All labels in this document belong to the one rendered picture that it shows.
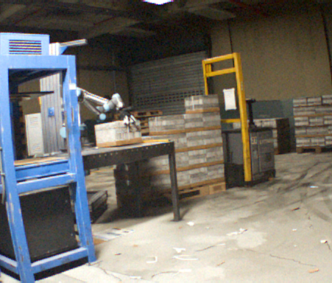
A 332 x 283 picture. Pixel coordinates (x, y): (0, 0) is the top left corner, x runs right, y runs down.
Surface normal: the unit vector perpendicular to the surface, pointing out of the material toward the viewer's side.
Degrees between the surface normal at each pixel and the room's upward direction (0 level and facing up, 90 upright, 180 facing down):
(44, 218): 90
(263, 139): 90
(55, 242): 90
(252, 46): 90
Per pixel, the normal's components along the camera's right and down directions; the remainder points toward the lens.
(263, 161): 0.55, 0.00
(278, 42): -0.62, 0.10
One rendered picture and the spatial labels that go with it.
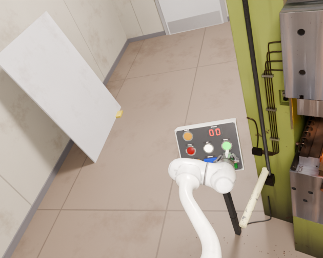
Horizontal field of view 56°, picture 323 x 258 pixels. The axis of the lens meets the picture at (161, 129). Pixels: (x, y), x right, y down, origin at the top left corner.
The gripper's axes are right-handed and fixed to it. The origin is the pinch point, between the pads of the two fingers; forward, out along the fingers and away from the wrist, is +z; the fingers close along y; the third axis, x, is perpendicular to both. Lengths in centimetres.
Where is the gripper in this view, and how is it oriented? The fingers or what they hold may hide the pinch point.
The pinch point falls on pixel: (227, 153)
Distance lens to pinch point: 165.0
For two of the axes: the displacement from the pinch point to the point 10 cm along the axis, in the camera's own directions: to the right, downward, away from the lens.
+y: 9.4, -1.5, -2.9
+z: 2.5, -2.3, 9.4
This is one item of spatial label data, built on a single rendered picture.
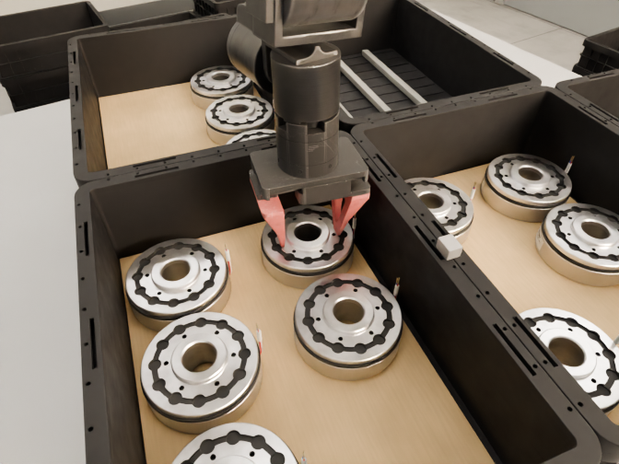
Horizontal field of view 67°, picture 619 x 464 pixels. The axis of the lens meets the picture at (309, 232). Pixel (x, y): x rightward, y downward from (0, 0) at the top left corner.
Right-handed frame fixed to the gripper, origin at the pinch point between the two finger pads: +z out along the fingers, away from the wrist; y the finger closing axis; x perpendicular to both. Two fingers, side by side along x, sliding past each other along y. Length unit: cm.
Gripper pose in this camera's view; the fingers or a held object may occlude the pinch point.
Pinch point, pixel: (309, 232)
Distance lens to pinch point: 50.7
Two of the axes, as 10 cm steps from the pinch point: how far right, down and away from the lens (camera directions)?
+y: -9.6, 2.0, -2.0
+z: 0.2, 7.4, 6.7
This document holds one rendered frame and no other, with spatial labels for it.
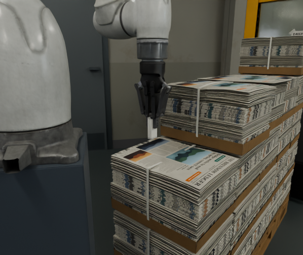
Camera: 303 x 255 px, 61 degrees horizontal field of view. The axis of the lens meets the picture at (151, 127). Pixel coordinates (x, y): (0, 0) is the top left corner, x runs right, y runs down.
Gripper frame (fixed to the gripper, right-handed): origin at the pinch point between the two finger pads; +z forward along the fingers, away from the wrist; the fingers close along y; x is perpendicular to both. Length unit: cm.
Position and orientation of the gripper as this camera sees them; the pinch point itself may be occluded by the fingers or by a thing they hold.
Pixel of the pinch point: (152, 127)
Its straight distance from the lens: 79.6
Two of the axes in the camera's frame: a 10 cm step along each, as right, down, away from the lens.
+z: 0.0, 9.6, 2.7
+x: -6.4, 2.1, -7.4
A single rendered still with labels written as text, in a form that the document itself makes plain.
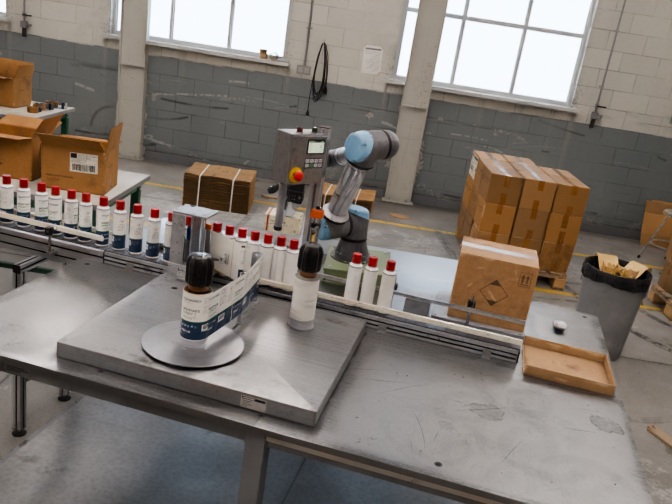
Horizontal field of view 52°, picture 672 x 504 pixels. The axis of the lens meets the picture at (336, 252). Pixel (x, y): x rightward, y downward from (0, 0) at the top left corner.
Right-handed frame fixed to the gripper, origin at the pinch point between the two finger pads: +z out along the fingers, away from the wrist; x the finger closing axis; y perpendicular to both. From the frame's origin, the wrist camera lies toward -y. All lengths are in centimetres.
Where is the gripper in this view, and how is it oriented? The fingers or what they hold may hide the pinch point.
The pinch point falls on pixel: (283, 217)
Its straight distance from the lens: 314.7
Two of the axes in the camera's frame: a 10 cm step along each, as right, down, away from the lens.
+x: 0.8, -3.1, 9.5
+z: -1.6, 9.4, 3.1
━━━━
▸ **To do**
Please show every line of the entries above that contains the word "downward".

▸ **Written answer**
For two of the axes: the displacement from the pinch point to the point 10 cm along the axis, in the camera's own directions: to the right, downward, away from the lens.
Horizontal field of view 67°, picture 619 x 464 pixels. The axis of the lens meets the picture at (309, 232). Pixel (x, y): x rightward, y downward from (0, 0) at the top left corner.
Horizontal field of view 52°, picture 672 x 504 pixels. The axis of the lens meets the picture at (336, 252). Pixel (x, y): x rightward, y downward from (0, 0) at the top left corner.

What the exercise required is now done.